ONE OF the recurring delights of children’s audio books is the number which are read by top-flight actors, actresses – and even poets. But what makes an actor of Robert Powell’s calibre accept a commission to read Alan Garner’s books for children? It can’t be the money. “It was a happy combination of his own love of the books, and Alan Garner’s enthusiasm for him as a reader,” says Stella Paskins of HarperCollins. “We were very lucky to get him.”
Powell certainly gives Alan Garner’s Elidor, The Owl Service, The Moon of Gomrath and The Weirdstone of Brisinghamen (each c.3hrs, Collins, pounds 8.99) everything he’s got. I found that these abridgements allowed the imagination to range more freely than the recent fine, but necessarily visual, television version of the books.
Rik Mayall reading Dr Seuss’s zany, pop-eyed children’s classics was, says Paskins, another labour of love It is also a match made in heaven. Parents listening to The Lorax and One Fish, Two Fish, Red Fish Blue Fish (both c.12 minutes, HarperCollins, book and tape pounds 6.99) will appreciate how cleverly thought-out Dr Seuss’s internal rhymes are for starter readers.
Mayall thoroughly enjoys the insane and rumbustious logic of such rhymes as “in yellow sox/I box my Gox/I box in yellow/Gox box socks.” As usual, Side 1 is read to the accompaniment of bouncy sound effects; Side 2 has no sound effects and an end-of-page “ding” to guide young readers.Also for younger children, Roger McGough gives considerable added value to Nick Butterworth and Mike Inkpen’s pretty and perky but somewhat bland tales of Year 1 (Sports Day, School Trip, both 12 mins, Hodder, book&tape, pounds 7.99).
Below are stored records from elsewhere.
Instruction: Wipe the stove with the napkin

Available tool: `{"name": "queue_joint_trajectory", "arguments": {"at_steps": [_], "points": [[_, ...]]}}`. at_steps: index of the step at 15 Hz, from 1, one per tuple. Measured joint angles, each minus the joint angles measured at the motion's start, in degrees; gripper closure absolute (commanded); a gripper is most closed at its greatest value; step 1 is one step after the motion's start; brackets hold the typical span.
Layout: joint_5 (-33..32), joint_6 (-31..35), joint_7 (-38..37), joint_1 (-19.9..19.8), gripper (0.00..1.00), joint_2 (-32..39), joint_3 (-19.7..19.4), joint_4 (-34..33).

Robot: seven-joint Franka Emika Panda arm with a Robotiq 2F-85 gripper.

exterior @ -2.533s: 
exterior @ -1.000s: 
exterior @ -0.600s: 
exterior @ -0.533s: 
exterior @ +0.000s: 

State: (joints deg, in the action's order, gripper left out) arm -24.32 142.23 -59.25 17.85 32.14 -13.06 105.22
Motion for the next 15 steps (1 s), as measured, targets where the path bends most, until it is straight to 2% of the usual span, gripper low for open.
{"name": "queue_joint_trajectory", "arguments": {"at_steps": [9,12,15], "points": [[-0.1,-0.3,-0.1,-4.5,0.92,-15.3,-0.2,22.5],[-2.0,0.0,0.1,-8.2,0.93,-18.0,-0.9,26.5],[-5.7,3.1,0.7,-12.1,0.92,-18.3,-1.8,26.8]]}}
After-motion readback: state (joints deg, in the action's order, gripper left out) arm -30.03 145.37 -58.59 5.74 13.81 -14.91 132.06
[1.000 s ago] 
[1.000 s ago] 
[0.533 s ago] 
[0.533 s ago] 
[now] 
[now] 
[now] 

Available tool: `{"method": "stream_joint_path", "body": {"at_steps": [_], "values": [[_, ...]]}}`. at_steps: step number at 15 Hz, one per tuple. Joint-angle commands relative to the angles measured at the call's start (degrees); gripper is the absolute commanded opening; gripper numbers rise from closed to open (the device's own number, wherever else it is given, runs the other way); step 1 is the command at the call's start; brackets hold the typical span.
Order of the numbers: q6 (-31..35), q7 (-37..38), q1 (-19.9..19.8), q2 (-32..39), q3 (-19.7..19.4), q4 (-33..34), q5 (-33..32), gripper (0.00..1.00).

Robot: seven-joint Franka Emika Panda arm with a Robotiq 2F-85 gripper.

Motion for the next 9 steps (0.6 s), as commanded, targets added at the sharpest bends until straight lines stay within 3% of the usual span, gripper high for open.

Again, side 2 is for learner readers.Comfortable, humorous and wholesome, June Whitfield is a perfect granny substitute for the increasing number of families with career-bound grandparents. She makes the most of the vivid characterisations in two new Dick King- Smith stories, Clever Duck and The Swoose (2 hrs, Cavalcade, unabridged, pounds 7.99). In classic King-Smith style, they are both about intrepid little animals keen to escape from the rut of farmyard life.Margaret Mahy’s stories always sound well on the ear.
The Horribly Haunted School (2 hrs Cavalcade, unabridged, pounds 7.99), read by Richard Midgeley, is no exception. Plenty of larger-than-life characters and a neat twist at the end will ensure that six-to-10-year-olds enjoy the undoing of the ghastly Sogbucket, the nastiest of the teachers in the Brinsley Codd School for Sensible Thought, by the streetwise and ghost-aware young Monty.Tintin without the pictures seemed unthinkable. But, in fact, the BBC’s release in spoken word form of an eight-year-old radio dramatisation of Herge’s inimitable Tintin (c.3hrs, BBC, pounds 7.99) works very well indeed. You appreciate Herge’s characterisation better for being led through the stories, rather than glancing through them.